Despite the magical illusion of a 'dramatic breakthrough', however, there appears to be no clear plan for transforming dialogue with the APHC into a material reality. There is still no agreement over the text of a formal official invitation to the APHC, for one; the secessionists want some formulation that acknowledges their demand for an independent Kashmir, which New Delhi will be hard-pressed to provide. Neither is there consensus within the Government, too, on the demands by the mainstream APHC to visit Pakistan to hold a dialogue with secessionist and terrorist groups based there.

Among the secessionist themselves, there is similar disarray. Yasin Malik's faction of the Jammu and Kashmir Liberation Front (JKLF) opposed a two-way dialogue with India just this August, while the breakaway parallel APHC formation, led by Islamist hardliner Geelani, seems hostile to any repast commencing on a table to which it has not been invited. Advani, for his part, seems keen to circumscribe the limits of the dialogue agenda. On October 24, he insisted that "the unity, integrity and sovereignty of the country cannot be compromised," an obvious reference to the APHC's demands that the secessionist agenda be brought to the table. Instead, he suggested a federal decentralisation of powers, as part of an all-India process. On May 8, Vajpayee had suggested the prospect of an "alternate arrangement" on Jammu and Kashmir, a term that some read to imply a measure of dilution in India's current structure of sovereignty.
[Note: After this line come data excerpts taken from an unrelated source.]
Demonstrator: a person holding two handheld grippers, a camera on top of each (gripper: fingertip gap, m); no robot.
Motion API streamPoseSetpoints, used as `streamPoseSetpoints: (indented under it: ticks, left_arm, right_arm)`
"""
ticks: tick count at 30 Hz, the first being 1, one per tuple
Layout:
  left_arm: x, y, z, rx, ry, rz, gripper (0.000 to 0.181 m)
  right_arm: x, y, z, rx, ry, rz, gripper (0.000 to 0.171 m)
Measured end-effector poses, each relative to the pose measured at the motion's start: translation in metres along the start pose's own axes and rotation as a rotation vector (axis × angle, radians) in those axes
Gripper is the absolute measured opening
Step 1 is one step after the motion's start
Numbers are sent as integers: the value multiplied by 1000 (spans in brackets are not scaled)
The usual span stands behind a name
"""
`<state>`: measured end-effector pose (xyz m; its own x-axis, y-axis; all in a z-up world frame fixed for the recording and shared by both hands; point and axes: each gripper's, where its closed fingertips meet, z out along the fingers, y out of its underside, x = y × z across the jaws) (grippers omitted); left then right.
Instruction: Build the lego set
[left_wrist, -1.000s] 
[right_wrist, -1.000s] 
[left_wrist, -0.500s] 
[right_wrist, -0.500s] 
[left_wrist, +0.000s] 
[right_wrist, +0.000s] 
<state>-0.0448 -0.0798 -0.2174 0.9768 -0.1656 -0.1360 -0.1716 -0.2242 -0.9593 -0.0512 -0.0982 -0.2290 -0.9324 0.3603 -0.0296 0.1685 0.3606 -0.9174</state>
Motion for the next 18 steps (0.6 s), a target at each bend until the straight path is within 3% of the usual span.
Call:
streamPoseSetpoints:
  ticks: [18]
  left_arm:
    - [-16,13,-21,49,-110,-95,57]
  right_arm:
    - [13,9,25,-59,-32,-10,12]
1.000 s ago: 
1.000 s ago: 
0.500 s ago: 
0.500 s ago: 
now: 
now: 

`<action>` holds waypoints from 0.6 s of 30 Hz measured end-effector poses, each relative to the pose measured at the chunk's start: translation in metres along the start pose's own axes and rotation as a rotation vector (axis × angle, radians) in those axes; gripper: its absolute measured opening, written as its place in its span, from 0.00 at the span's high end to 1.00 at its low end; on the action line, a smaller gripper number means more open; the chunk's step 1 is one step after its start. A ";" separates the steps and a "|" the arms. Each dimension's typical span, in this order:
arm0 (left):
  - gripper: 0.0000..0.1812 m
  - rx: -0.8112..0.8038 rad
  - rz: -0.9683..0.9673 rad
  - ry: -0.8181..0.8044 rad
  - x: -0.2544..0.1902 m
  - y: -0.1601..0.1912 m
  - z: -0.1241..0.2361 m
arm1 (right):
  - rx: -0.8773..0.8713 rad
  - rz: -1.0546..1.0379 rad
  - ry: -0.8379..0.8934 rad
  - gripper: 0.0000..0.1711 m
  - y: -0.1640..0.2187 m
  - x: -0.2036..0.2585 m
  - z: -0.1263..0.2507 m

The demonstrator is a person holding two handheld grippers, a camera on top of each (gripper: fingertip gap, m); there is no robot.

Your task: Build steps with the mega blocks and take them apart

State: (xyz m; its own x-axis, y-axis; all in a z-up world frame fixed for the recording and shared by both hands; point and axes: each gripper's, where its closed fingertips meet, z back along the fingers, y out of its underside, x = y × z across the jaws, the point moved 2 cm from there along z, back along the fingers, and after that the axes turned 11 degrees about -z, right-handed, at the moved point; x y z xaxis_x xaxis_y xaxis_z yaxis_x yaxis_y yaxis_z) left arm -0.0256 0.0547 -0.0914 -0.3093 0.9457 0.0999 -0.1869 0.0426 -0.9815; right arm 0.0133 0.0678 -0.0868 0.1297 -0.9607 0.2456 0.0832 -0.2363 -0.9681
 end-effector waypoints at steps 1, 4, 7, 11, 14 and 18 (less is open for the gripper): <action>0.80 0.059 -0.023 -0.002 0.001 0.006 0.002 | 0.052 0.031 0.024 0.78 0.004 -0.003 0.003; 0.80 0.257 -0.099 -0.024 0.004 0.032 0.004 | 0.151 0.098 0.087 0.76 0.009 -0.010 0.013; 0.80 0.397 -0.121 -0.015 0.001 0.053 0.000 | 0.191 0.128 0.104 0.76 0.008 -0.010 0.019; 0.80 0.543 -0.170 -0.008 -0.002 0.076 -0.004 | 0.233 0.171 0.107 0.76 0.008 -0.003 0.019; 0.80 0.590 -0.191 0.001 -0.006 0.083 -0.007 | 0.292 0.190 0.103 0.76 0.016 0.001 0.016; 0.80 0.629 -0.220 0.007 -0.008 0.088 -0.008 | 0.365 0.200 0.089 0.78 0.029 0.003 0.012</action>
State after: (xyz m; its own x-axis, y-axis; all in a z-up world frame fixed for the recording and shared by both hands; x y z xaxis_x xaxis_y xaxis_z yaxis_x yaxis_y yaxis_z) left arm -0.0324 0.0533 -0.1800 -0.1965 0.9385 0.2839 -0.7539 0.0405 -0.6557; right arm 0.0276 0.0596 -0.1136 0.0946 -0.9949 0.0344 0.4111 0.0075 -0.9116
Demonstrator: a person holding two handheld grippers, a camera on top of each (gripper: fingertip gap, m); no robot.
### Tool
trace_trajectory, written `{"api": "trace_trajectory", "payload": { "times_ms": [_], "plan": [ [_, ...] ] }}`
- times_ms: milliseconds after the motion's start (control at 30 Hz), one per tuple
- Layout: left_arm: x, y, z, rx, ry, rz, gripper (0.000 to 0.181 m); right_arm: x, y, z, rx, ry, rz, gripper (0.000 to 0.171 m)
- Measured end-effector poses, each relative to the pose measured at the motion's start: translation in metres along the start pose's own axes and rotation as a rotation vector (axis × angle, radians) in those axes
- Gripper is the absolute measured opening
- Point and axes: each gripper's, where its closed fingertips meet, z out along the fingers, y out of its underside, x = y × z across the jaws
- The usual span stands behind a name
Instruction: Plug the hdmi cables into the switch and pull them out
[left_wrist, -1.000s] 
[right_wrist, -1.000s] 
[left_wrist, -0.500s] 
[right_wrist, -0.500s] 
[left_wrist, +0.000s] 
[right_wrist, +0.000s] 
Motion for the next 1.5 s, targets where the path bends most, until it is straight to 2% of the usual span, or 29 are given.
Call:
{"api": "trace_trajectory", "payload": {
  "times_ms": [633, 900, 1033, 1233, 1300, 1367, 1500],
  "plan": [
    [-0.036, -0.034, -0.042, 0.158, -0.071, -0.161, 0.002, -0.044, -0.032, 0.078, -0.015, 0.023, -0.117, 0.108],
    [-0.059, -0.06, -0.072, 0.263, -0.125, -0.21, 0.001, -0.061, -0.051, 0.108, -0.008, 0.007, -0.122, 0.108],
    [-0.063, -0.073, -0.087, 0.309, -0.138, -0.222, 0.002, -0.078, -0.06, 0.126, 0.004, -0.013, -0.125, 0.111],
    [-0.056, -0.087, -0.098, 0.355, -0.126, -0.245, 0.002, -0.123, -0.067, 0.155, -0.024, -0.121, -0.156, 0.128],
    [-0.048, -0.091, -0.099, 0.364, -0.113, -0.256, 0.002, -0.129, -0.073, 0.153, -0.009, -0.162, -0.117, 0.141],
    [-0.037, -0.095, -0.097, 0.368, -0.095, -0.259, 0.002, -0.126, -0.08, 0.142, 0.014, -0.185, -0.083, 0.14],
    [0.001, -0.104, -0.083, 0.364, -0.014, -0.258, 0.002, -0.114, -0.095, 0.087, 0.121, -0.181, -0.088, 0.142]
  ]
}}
As New Delhi steps ahead, then, it would do well to search carefully for hidden mines. First, it is not negotiating with the principals in the conflict. The APHC centrists have little to give New Delhi in return for a deal - the keepers of the jihad in J&K, after all, all reside in Pakistan. The assassination of a senior APHC centrist; a major terrorist attack; even an intemperate speech could well sweep aside any gains of Delhi's recent initiatives. The collapse of the peace process, with general elections on the horizon, will strengthen those arguing for a limited military response to any major terrorist aggression. Each step towards peace, then, could actually end up bringing India and Pakistan closer to war: we are, after all, inhabitants of Wonderland.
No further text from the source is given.